● Exercise directions
Where does the string "straight" appear in the material? Copy each line that holds it.

BEGIN Supplied records

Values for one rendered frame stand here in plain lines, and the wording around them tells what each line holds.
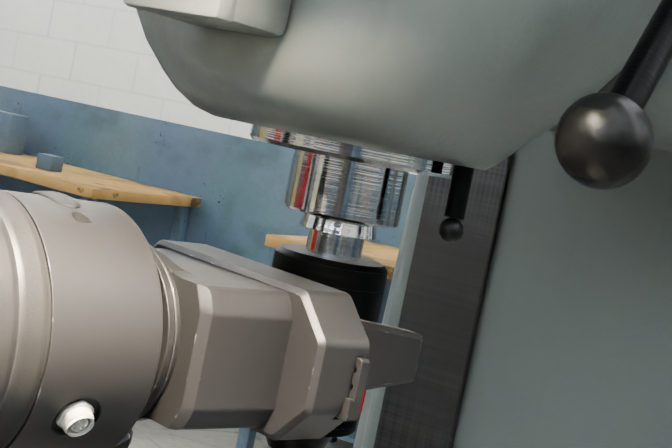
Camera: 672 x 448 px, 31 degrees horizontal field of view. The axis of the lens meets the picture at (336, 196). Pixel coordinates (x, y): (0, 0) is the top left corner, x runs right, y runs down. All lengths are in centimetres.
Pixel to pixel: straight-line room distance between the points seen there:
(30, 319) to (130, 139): 575
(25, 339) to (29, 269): 2
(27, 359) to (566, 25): 21
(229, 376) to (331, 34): 12
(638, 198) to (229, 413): 47
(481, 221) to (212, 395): 48
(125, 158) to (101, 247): 574
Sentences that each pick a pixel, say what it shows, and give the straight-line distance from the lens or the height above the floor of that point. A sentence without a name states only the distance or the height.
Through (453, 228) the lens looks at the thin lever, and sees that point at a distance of 46.
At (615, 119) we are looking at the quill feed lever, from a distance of 37.
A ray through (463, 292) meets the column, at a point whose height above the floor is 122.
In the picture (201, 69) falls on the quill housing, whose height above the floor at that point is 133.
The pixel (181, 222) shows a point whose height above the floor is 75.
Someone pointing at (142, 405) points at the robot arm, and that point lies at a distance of 40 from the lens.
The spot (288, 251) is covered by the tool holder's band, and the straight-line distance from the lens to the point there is 48.
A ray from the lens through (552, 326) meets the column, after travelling 85.
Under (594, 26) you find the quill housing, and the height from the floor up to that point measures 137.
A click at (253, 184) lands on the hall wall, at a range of 563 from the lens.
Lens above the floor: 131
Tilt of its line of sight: 3 degrees down
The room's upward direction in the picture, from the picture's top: 11 degrees clockwise
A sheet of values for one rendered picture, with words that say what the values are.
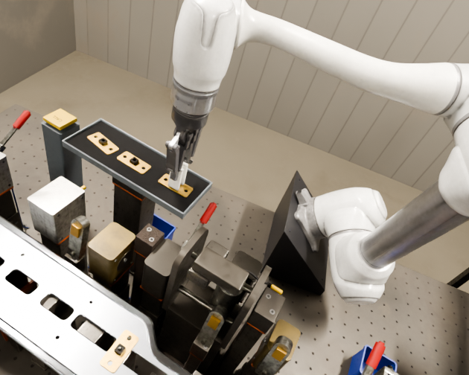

END Supplied records

● Response box
Pixel to pixel: straight-line room distance between the points seen there:
Sentences that each pick a pixel, say what it shows, and give the straight-line distance from the lens or the height above the floor of that point. A sentence without a name states only the distance or the height.
The spot (288, 251) is covered by the tool holder's band, and the straight-line distance from the lens to the point there is 48.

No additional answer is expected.